Here’s the rub: Let’s assume they don’t stop. And let’s assume they get caught again. What consequences would anyone face (other than the whistleblower)? None. Nada. Zip. So there’s no actual downside to continuing in secret.

Disagree. That’s incredibly cynical. For whatever it’s worth, there is NO indication whatsoever, that the NSA ever went beyond what the President had indicated was okay.

This is merely a ruse to make the collection secret again.

That is unlikely.

edpo says:

Re: Re: Re:

“Disagree. That’s incredibly cynical.”
______________________

Agree. The most frustrating thing about advocating for policy changes are the number of good people who adopt a nihilist attitude about it all. It’s bad enough having to convince the “bad” parties to change their behavior, but having to waste time convincing the good people that something is better than nothing is a complete waste of energy and effort.

Anonymous Coward says:

I prefer the good old 4th Amendment, where an individualized warrant is only issued on strong probable cause. I believe the Founding Fathers knew that judges would get fed up with issuing hundreds, if not thousands, of warrants, every single day.

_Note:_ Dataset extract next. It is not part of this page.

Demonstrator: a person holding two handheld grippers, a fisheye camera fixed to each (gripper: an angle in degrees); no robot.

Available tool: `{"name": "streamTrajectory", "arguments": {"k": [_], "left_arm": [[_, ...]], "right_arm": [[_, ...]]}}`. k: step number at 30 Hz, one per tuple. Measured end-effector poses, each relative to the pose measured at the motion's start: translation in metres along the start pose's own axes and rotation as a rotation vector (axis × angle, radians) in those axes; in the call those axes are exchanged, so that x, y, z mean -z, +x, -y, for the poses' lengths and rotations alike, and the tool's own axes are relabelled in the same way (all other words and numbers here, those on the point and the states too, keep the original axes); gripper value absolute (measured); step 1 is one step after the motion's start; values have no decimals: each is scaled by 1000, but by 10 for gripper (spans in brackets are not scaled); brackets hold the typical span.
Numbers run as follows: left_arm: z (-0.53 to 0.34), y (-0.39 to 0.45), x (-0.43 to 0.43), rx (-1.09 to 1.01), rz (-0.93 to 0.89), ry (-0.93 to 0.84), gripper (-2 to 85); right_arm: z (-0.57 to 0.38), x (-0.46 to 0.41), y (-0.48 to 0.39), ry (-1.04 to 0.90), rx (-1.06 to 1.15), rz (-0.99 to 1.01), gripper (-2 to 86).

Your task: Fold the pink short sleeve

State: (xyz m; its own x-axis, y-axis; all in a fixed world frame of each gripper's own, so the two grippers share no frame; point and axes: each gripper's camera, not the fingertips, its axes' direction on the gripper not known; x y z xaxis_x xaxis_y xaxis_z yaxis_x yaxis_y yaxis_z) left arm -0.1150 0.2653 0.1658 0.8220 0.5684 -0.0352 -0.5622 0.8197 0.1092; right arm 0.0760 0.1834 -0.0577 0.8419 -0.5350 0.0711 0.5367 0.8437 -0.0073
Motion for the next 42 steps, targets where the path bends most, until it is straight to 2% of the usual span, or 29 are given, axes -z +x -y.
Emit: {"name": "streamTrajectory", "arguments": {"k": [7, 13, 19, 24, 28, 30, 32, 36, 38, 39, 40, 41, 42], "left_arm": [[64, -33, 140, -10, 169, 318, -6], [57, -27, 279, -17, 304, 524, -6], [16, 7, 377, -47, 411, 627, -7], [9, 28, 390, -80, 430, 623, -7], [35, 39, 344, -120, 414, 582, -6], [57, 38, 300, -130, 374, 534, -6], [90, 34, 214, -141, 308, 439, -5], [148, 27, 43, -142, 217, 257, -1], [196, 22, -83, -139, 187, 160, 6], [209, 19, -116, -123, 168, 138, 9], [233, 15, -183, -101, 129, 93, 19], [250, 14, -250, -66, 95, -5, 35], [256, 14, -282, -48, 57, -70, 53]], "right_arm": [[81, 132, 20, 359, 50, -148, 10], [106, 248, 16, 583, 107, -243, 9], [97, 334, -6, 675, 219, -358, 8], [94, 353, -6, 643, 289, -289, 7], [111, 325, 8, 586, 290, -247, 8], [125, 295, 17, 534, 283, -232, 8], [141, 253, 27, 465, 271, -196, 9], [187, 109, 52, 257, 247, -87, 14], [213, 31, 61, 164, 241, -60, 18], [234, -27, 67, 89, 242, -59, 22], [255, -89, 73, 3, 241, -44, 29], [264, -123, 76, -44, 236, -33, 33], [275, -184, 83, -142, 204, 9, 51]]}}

The 4th Amendment is our strongest ammunition against bulk unconstitutional spying. The US Gov is trying everything they can think of, to water down our 4th Amendment rights and freedoms.

I simply can’t support a Bill drafted by a committee, who’s headed by Sen. Spytein and Misrep. Rogers. Common sense tells me that supporting such a Bill, would be a grave mistake for US democracy.

For example. The “End Bulk Collection Act of 2014” seems to allow the US Gov to seize and search any communication leaving a US border, without a warrant. The warrant is issued ‘after’ the US Gov seizes and searches though 5 years worth of someone’s communication history, if they think they have a legal case, or if they can somehow parallel construct the evidence in another fashion.

So if I point my web browser to a foreign news site, such as http://www.spiegel.de, that’s all the excuse the US Gov needs to search though the last 5+ years of my internet browsing history, without a warrant.

Who cares if the evidence is inadmissible in court. My constitutional rights against unwarranted illegal search and seizure has already been violated! If the evidence is inadmissible under “End Bulk Collection Act”, then parallel construction tactics will be deployed against the target.

The Intelligence Committee is simply trying to wash away the 4th Amendment by throwing buckets of water on it. Giving it a misleading name like Patriot Act, or End Bulk Collection Act, helps to mislead the public.

If there’s one thing I’ve learned from Ed Snowden, it’s to never take Intelligence Agencies, or their supporters, at their word. Their words are extremely misleading.